The T-Dome was announced by Lai on Oct 10 and has drawn comparisons with Israel’s Iron Dome anti-missile system.
But there are key differences.
While the Iron Dome is designed mainly for short-range weapons, the T-Dome will face a “much wider array of threats”, Taipei-based security analyst J. Michael Cole said.
“This is aimed at PLA aircraft, ballistic and cruise missiles, as well as, increasingly, drones,” said Cole, using the acronym for China’s People’s Liberation Army.
Taiwan already has air defence systems, including the US-built Patriot and domestically-made Sky Bow systems.
And it is waiting to receive National Advanced Surface-to-Air Missile System fire units from the US.
The T-Dome will integrate these with radars, sensors and other advanced technology to provide what Lai describes as “high-level detection and effective interception”.

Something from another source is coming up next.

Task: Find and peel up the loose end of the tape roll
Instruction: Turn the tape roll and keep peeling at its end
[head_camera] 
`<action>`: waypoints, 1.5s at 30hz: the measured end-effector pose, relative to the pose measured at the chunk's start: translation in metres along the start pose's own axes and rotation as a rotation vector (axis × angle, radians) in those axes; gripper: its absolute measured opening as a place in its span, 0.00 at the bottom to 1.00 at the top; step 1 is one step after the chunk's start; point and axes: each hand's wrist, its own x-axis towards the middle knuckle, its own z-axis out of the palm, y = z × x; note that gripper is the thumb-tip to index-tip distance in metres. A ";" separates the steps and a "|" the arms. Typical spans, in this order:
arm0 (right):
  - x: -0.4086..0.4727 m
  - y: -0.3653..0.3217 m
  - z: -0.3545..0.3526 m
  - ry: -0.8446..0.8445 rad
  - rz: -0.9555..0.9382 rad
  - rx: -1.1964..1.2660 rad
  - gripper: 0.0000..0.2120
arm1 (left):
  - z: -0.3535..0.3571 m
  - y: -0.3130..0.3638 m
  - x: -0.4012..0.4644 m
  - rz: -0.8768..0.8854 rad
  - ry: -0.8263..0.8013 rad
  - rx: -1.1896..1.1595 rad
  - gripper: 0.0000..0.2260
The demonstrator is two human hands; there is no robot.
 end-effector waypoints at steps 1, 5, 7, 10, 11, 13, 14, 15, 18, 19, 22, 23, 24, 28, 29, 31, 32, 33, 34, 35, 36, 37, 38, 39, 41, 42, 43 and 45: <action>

“If you do not integrate these detection devices, then those air-defence missiles, whether for counter-fire, counter-attack or counter-drone purposes, can’t achieve efficient interception or effective fire coordination and allocation,” Defence Minister Wellington Koo has said.
The T-Dome will have two major components, said Su Tzu-yun, a military expert at Taipei’s Institute for National Defense and Security Research.
It will have a command and control system that “collects radar data, identifies threats, decides which interceptor should fire, and coordinates all units so they react within seconds,” Su said.
The other part will be the “interceptor layer” – the weapons used to “shoot down incoming threats” at different altitudes.